Why is the Python output sometimes `requests` and sometimes `httpx`?
This tool emits `requests` by default — it is the most widely used and the most likely to be already installed. For async or HTTP/2 contexts `httpx` is the modern choice with a near-identical API, and some converters offer both. If you need to call from `asyncio`, swap `requests.post` for `httpx.AsyncClient().post` — the rest of the call is the same. The Go output uses `net/http` (stdlib) rather than `resty` or other third-party clients for the same reason: no dependency to install.
Can it convert in the reverse direction (code → curl)?

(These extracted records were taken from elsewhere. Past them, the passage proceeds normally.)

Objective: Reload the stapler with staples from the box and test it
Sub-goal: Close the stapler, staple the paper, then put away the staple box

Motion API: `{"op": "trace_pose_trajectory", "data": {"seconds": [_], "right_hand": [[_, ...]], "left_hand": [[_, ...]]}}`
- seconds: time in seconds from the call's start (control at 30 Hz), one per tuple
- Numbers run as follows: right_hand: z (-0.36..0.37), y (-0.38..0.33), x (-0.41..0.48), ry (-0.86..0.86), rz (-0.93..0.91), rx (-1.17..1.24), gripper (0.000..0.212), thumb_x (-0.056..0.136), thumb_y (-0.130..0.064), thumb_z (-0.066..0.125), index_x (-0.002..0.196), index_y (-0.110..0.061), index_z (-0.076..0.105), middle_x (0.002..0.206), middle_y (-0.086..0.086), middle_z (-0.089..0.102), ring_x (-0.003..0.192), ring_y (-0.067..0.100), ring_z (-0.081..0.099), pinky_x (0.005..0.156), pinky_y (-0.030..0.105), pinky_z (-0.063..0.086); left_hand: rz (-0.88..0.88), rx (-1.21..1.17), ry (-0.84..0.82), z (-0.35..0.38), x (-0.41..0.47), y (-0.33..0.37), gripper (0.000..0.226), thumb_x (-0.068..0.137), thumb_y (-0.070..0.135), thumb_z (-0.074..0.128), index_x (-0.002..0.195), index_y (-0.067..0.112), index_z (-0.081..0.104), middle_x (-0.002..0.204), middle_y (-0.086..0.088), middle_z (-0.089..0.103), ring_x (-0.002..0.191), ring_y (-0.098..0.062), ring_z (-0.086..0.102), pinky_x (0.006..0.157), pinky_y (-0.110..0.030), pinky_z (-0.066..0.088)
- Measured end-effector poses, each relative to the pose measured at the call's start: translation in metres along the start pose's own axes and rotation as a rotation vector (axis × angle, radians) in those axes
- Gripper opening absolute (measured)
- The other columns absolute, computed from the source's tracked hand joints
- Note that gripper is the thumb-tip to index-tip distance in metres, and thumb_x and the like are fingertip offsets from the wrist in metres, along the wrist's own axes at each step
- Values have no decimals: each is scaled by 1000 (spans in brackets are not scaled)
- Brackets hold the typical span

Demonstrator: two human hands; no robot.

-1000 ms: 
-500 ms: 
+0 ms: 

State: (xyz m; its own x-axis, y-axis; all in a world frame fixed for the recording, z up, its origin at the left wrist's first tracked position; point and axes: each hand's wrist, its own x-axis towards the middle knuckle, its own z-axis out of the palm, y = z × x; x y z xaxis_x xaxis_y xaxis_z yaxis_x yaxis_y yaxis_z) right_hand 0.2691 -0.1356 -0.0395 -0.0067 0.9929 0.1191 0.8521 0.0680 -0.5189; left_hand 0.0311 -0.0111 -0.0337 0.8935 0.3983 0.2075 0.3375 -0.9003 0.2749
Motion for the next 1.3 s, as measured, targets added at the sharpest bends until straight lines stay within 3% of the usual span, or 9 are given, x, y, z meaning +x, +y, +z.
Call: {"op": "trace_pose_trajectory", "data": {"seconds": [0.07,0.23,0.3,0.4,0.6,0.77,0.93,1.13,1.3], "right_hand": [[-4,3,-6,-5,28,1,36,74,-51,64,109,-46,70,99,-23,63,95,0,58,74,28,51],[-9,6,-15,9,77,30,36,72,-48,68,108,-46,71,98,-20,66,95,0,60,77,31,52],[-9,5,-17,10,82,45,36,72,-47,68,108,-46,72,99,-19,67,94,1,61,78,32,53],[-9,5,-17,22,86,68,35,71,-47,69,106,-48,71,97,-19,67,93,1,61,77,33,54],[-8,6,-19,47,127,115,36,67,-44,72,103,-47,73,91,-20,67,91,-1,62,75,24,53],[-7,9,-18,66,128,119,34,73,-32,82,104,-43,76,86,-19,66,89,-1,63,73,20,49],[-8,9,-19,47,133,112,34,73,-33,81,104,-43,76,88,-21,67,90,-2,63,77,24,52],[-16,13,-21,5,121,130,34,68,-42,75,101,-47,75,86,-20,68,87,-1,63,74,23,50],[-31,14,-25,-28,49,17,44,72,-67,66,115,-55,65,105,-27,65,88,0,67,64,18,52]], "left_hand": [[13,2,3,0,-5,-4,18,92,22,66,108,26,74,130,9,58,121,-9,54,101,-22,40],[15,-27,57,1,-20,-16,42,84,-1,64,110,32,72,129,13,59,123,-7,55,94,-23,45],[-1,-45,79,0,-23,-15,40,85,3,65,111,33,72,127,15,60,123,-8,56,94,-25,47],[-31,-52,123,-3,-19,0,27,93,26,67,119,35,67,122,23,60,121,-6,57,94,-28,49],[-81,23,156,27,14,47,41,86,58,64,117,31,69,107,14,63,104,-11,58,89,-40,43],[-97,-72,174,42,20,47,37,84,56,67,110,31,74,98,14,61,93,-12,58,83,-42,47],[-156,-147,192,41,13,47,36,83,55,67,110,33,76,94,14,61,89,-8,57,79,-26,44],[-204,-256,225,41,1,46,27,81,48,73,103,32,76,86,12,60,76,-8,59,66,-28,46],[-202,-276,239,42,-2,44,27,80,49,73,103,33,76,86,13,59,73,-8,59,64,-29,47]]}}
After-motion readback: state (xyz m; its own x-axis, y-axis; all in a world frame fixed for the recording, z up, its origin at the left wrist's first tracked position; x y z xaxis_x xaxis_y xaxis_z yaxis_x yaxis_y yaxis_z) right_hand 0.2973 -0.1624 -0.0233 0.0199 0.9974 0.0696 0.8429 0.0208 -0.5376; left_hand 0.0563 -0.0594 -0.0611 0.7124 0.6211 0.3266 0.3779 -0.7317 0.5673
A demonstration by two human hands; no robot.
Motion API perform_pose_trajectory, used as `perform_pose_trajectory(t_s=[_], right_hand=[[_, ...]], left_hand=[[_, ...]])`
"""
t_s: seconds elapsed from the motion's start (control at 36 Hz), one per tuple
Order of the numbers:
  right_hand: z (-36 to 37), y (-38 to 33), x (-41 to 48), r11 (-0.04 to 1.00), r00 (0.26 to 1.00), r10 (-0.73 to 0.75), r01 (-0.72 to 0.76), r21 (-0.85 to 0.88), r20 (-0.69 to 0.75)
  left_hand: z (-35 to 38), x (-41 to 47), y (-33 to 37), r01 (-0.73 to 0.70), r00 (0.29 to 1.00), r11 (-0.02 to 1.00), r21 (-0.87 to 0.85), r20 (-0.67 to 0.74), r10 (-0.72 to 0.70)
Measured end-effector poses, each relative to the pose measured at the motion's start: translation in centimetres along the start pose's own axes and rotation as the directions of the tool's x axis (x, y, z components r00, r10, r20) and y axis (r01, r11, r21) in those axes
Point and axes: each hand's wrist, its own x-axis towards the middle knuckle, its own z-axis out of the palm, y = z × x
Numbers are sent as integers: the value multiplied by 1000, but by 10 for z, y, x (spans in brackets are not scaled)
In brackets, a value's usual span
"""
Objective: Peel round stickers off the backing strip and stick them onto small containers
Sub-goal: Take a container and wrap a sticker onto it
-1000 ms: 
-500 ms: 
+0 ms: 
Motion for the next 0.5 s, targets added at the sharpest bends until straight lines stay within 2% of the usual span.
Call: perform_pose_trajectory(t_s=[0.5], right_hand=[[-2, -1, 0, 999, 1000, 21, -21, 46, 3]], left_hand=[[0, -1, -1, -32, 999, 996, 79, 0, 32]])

Not here — this tool is one-way curl → code. For the reverse, Postman exports any saved request as curl, the Chrome DevTools network panel does the same for any captured request, and Insomnia / Bruno offer the same. Programmatic code → curl is rare because each language's HTTP library has features curl lacks (interceptors, connection pools, middleware) that don't round-trip; a curl from "the request that fires" rather than "the source code" is more reliable.
Related concepts
curl (1997, Daniel Stenberg) is the lingua franca of HTTP — a command-line client that ships in every Linux distro, macOS, Windows 10+, Docker base image, and CI runner. Its syntax doubles as documentation: every HTTP request can be expressed as a one-line curl invocation, which is why API docs at Stripe, GitHub, Twilio, AWS, and almost everyone else use curl examples regardless of what the underlying SDK looks like. Converting from curl is converting from the documentation's native form into yours.
The parsing is harder than it looks. Shell tokenization (quotes, escapes, backslash line continuation, `$variable` substitution) happens before curl ever sees its arguments, so a robust parser has to imitate enough of POSIX shell to split the input correctly. Then each flag has its own semantics — `-d` switches to POST and sets a Content-Type, `-G` reverses that to GET with query params, `-H` is repeatable, `-u user:pass` produces a Basic Auth header, `--data-urlencode key=value` URL-encodes the value before sending. Production converters maintain a flag table sourced from `man curl`; this tool covers the 30 or so flags that appear in 99% of real-world curl commands.
Three adjacent ideas matter. **OpenAPI / Swagger** describes the same request abstractly enough that any code generator can emit clients in dozens of languages — the systematic answer to the one-off curl-to-code problem. **HAR (HTTP Archive)** is the JSON format browsers export when you "Save all as HAR" in DevTools; it preserves the full request / response with headers and bodies and converts cleanly to curl or code via tools like `har2curl`. **Postman / Insomnia / Bruno** are the GUI version of the same workflow — paste curl, get a request you can edit, export to multiple languages. This converter sits between curl and editor code, the simplest of those forms.